▸ DIRECTIONS: Repeat everything in the listing exactly, except for the images.

▸ COLLECTED MATERIAL:
-*-*-
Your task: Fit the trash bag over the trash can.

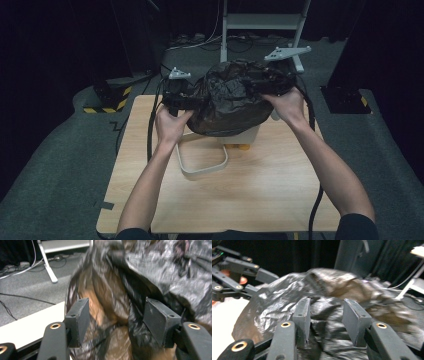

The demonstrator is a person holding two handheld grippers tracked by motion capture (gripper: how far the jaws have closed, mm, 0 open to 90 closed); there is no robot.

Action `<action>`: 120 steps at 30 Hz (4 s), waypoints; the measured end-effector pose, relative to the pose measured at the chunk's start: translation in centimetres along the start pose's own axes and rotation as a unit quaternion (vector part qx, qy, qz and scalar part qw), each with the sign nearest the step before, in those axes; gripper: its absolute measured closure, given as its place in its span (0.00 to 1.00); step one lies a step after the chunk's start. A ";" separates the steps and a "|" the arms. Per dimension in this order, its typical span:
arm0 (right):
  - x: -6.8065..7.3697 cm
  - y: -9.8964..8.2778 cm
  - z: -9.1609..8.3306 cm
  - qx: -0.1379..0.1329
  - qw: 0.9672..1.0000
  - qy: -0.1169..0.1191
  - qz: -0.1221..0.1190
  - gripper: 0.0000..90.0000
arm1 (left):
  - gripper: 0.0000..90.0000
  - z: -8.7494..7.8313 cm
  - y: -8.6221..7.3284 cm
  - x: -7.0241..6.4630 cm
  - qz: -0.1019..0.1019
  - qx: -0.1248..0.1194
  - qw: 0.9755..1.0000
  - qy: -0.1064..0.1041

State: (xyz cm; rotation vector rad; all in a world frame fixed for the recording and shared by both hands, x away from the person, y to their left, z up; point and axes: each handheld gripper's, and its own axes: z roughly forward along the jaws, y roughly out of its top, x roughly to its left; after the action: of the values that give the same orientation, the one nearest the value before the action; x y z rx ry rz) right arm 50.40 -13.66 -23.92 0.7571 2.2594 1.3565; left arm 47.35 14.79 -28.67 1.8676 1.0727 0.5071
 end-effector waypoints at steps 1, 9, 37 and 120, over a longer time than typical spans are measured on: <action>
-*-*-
▸ EXERCISE OUTPUT:
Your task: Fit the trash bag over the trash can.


The demonstrator is a person holding two handheld grippers tracked by motion capture (gripper: how far the jaws have closed, mm, 0 open to 90 closed); there is no robot.

Action `<action>`: 120 steps at 30 Hz (4 s), waypoints; the measured end-effector pose, relative to the pose measured at the chunk's start: translation in centimetres along the start pose's own axes and rotation as a unit quaternion (vector part qx, qy, qz and scalar part qw), each with the sign nearest the step before, in those axes; gripper: its absolute measured closure, given as its place in its span (0.00 to 1.00); step one lies a step after the chunk's start. A ";" separates the steps and a "|" the arms. Per dimension in this order, its typical span:
arm0 (right):
  - x: -6.8065..7.3697 cm
  - y: -9.8964..8.2778 cm
  - z: -9.1609..8.3306 cm
  - qx: -0.1379..0.1329
  - qw: 0.9672..1.0000
  - qy: -0.1169..0.1191
  - qz: -0.1221..0.1190
  - gripper: 0.0000..90.0000
arm1 (left):
  - gripper: 0.0000..90.0000
  - z: -8.7494..7.8313 cm
  - y: -8.6221..7.3284 cm
  - x: -7.0241..6.4630 cm
  - qz: -0.1019..0.1019
  - qx: -0.1248..0.1194
  - qw: 0.9755..1.0000
  - qy: -0.1064..0.1041

State: (xyz cm; rotation vector rad; all in a world frame fixed for the recording and shared by both hands, x away from the person, y to their left, z up; point and axes: each handheld gripper's, and its own axes: z roughly forward along the jaws, y roughly out of its top, x roughly to its left; after the action: of the values that give the same orientation, the one nearest the value before the action; x y z rx ry rz) right arm 50.40 -13.66 -23.92 0.7571 2.2594 1.3565; left arm 47.35 14.79 -28.67 1.8676 1.0727 0.5071
 end-effector waypoints at steps 1, 9, 37 and 120, over a longer time than typical spans are measured on: <action>

This exercise is now fully answered.